20 years ago, I might have agreed with you. Now I think the answer to the question requires some nuance. What Carter, and his predecessor, Ford, did was bring a sense of honesty and openness to the office of the presidency. It was badly needed at the time after Lyndon Johnson was caught lying about what was going on in Vietnam, and Richard Nixon's lies regarded Watergate. Carter took a stand for human rights around the world that has set a standard to this day, and Carter's concerns about the economy, environment, and so forth, have become prophetic.

While I was a supporter of Bill Clinton while he was in office, my opinion of both Bill and Hillary has gone down over the years. Basically, the two of them are essence of sleazy politicians, opportunistic, and shifty. For those who'd complain about Trump's lies and his demeaning attitudes towards women, it should be remembered that Bill Clinton is the one who set the "boys will be boys" precedent long before Trump came along.

In politics I'm pretty much middle-of-the road. I believe as Confucius said, in taking the middle way. While I think that government programs in general are a problematic way to handle social issues; I also think that there are times when government must step in when there are no viable alternatives. I believe in the sanctity of life, so I go with the Democrats on supporting health care, and opposing the death penalty, but I go with the Republicans when it comes to opposing abortion. I hate war and violence and believe all international conflicts should be solved diplomatically.

That being said, I vote for candidates (and can maintain friendships with people) based more-so on integrity. I can respect and support someone who has different views than my own if I think that their motivation is coming from a place of sincerity, and a system of strong ethics and values.


----------



## Guest

Varick said:


> There are more and more people in academia itself who are seeing what's going on and realizing what a farce it's become. Even Stephen Pinker called the modern College and University a "laughing stock." So much Peer review has become corrupt, the sciences and STEM are under attack by the SJWs and other areas of academia from the far left. Call it "bizarre" or whatever else you would use when not in polite company all you want. It doesn't change the decrepit state of so called "higher" education. The fact that you are unaware of these things going on (or you choose willful ignorance) is what is "bizarre."
> 
> V


Very well said. I'm an admirer of Pinker, but nobody I know has ever read a single book of his. Ergo, "Enlightenment Now" would be off limits at any social gathering amongst my group of friends. And it's a good read!!


----------



## Guest

Flamme said:


> Wtf...Like I said, here before my ex polish gf adored her...I found out about that only after we broke up, for some reason, she never told me, although we talked about politics and philisophy a lot...I admit, i dont know much about it, but from what I saw, I dont really like the ''ideology'' of that woman...Or whatever her ramblings were...

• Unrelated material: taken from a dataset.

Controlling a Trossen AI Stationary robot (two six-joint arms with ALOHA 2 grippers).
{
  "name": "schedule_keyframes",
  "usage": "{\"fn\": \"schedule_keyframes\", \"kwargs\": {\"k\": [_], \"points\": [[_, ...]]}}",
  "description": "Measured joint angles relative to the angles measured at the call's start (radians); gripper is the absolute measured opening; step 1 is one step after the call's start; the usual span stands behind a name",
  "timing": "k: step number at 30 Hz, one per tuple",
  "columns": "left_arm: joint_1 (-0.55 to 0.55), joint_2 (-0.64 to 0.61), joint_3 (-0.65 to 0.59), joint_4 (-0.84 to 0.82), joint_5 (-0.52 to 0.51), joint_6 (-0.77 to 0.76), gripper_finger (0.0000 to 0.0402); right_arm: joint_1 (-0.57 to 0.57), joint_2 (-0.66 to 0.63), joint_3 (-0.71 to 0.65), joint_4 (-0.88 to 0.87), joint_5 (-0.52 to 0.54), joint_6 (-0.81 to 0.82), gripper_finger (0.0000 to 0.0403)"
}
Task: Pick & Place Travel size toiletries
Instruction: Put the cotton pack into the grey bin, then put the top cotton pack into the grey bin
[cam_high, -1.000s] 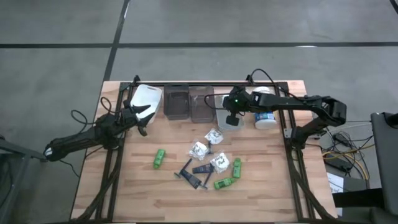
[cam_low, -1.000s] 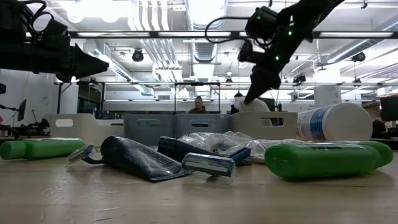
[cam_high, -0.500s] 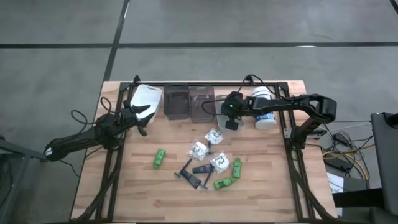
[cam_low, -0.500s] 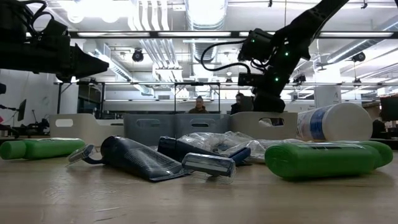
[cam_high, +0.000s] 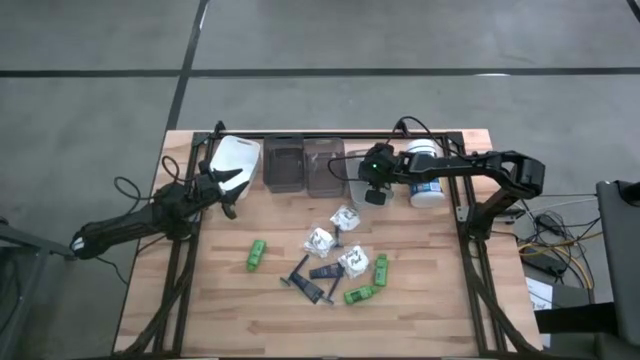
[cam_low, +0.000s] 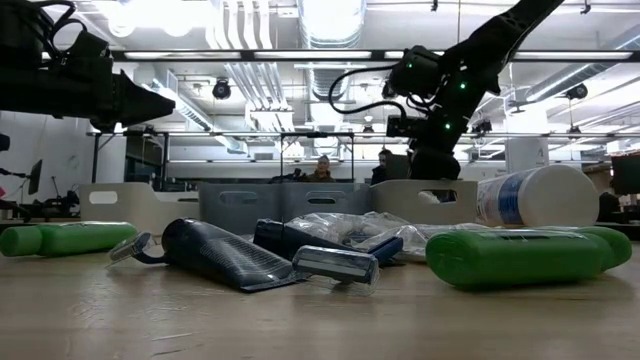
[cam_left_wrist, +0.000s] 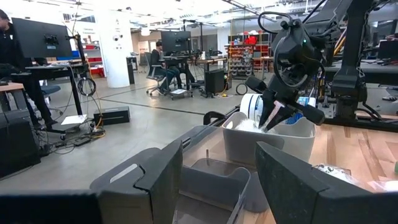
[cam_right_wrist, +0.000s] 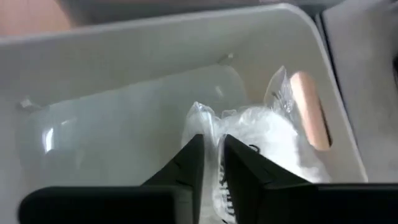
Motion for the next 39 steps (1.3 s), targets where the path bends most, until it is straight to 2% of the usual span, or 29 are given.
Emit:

One doesn't have to admire the ideology of a person like Rand but it might be useful to consider a pretty formidable intellect at work. I feel that way about Noam Chomsky - a person whose politics I find odious but who is no slouch in the thinking department.


----------



## Guest

Coach G said:


> re: How one governs is itself a window upon character.
> 
> 20 years ago, I might have agreed with you. Now I think the answer to the question requires some nuance. What Carter, and his predecessor, Ford, did was bring a sense of honesty and openness to the office of the presidency. It was badly needed at the time after Lyndon Johnson was caught lying about what was going on in Vietnam, and Richard Nixon's lies regarded Watergate. Carter took a stand for human rights around the world that has set a standard to this day, and Carter's concerns about the economy, environment, and so forth, have become prophetic.
> 
> While I was a supporter of Bill Clinton while he was in office, my opinion of both Bill and Hillary has gone down over the years. Basically, the two of them are essence of sleazy politicians, opportunistic, and shifty. For those who'd complain about Trump's lies and his demeaning attitudes towards women, it should be remembered that Bill Clinton is the one who set the "boys will be boys" precedent long before Trump came along.
> 
> In politics I'm pretty much middle-of-the road. I believe as Confucius said, in taking the middle way. While I think that government programs in general are a problematic way to handle social issues; I also think that there are times when government must step in when there are no viable alternatives. I believe in the sanctity of life, so I go with the Democrats on supporting health care, and opposing the death penalty, but I go with the Republicans when it comes to opposing abortion. I hate war and violence and believe all international conflicts should be solved diplomatically.
> 
> That being said, I vote for candidates (and can maintain friendships with people) based more-so on integrity. I can respect and support someone who has different views than my own if I think that their motivation is coming from a place of sincerity, and a system of strong ethics and values.


Very well said. That's the sort of thing I was hoping would be discussed in this thread.


----------



## Flamme

Christabel said:


> One doesn't have to admire the ideology of a person like Rand but it might be useful to consider a pretty formidable intellect at work. I feel that way about Noam Chomsky - a person whose politics I find odious but who is no slouch in the thinking department.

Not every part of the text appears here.